Task prompt – From the entries below, copy out all lines holding "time".

Task input –
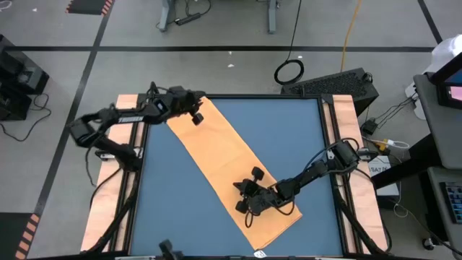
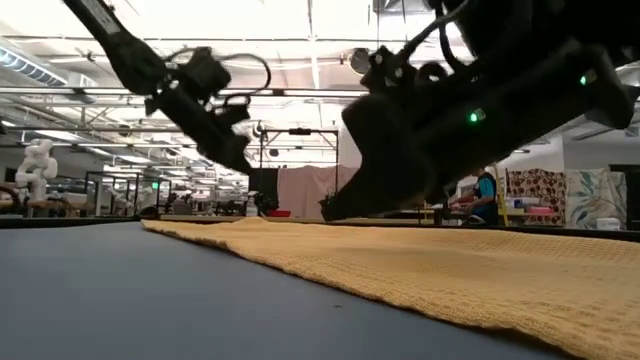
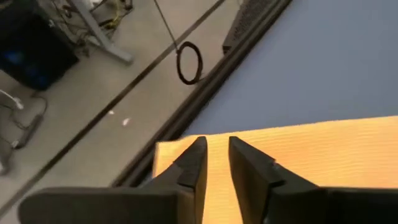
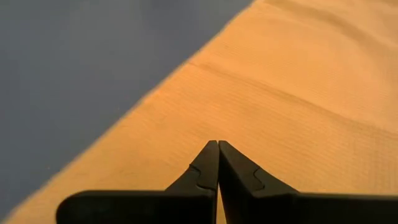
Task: Roll towel into tight, uniform cylinder
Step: Fold the orange microfiber cloth
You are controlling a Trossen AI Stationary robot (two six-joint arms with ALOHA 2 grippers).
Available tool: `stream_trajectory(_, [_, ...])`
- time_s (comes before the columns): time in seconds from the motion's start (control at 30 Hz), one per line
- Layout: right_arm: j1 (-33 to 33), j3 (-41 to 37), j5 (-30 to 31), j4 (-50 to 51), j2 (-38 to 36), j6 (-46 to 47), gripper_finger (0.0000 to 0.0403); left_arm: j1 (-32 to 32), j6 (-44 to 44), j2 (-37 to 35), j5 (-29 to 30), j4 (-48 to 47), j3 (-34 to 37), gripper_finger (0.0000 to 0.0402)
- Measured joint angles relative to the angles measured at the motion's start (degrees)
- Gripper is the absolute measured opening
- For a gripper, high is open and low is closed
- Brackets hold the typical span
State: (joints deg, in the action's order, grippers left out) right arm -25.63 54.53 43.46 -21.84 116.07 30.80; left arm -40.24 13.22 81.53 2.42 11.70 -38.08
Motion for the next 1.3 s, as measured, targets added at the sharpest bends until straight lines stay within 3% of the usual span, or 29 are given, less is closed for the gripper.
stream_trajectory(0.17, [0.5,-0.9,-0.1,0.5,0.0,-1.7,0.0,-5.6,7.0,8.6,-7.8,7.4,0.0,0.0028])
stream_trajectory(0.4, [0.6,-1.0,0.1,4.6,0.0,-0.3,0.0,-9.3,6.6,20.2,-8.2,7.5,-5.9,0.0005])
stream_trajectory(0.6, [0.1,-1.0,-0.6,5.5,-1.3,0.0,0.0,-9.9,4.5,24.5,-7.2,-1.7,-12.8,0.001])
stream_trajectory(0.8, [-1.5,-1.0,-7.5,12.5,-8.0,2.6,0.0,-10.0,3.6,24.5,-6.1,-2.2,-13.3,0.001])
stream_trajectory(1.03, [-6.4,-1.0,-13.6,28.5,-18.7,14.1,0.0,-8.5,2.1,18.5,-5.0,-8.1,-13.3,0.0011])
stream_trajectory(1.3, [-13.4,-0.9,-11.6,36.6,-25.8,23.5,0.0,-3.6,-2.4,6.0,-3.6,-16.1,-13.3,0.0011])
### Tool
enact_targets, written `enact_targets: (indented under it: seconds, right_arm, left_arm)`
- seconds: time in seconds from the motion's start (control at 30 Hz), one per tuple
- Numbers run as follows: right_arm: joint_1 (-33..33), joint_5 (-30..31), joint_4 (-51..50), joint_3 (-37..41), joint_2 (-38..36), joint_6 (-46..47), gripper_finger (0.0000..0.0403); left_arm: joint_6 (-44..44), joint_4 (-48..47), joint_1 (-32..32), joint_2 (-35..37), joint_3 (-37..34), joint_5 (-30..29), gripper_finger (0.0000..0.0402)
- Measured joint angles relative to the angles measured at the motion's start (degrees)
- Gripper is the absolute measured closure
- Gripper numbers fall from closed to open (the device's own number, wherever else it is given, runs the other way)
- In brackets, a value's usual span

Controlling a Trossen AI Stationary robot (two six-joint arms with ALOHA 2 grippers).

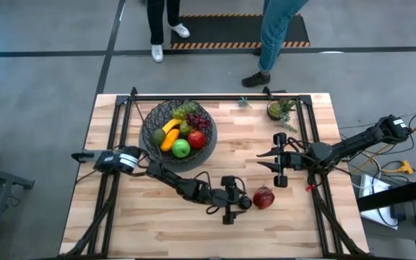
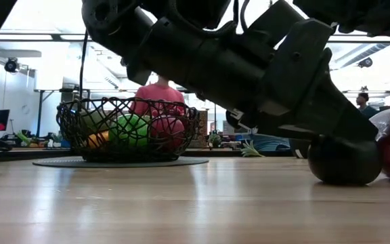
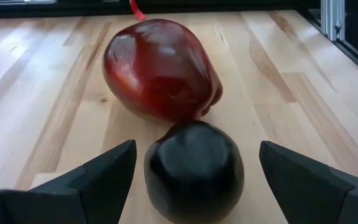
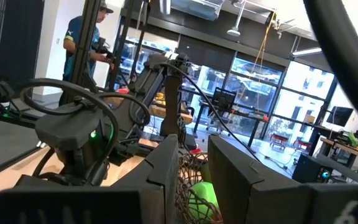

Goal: Build produce basket
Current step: Put the plum into the basket

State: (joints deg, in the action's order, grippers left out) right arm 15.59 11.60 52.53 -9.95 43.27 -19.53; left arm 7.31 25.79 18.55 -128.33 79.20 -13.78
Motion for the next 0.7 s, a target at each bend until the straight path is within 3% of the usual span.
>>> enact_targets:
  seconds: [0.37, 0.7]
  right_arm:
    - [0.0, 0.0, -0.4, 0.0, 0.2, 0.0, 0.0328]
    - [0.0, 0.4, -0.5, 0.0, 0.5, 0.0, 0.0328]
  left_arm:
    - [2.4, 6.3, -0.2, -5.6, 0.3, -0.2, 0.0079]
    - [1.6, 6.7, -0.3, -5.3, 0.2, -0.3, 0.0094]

Answer below –
- time_s (comes before the columns): time in seconds from the motion's start (control at 30 Hz), one per line
- seconds: time in seconds from the motion's start (control at 30 Hz), one per tuple

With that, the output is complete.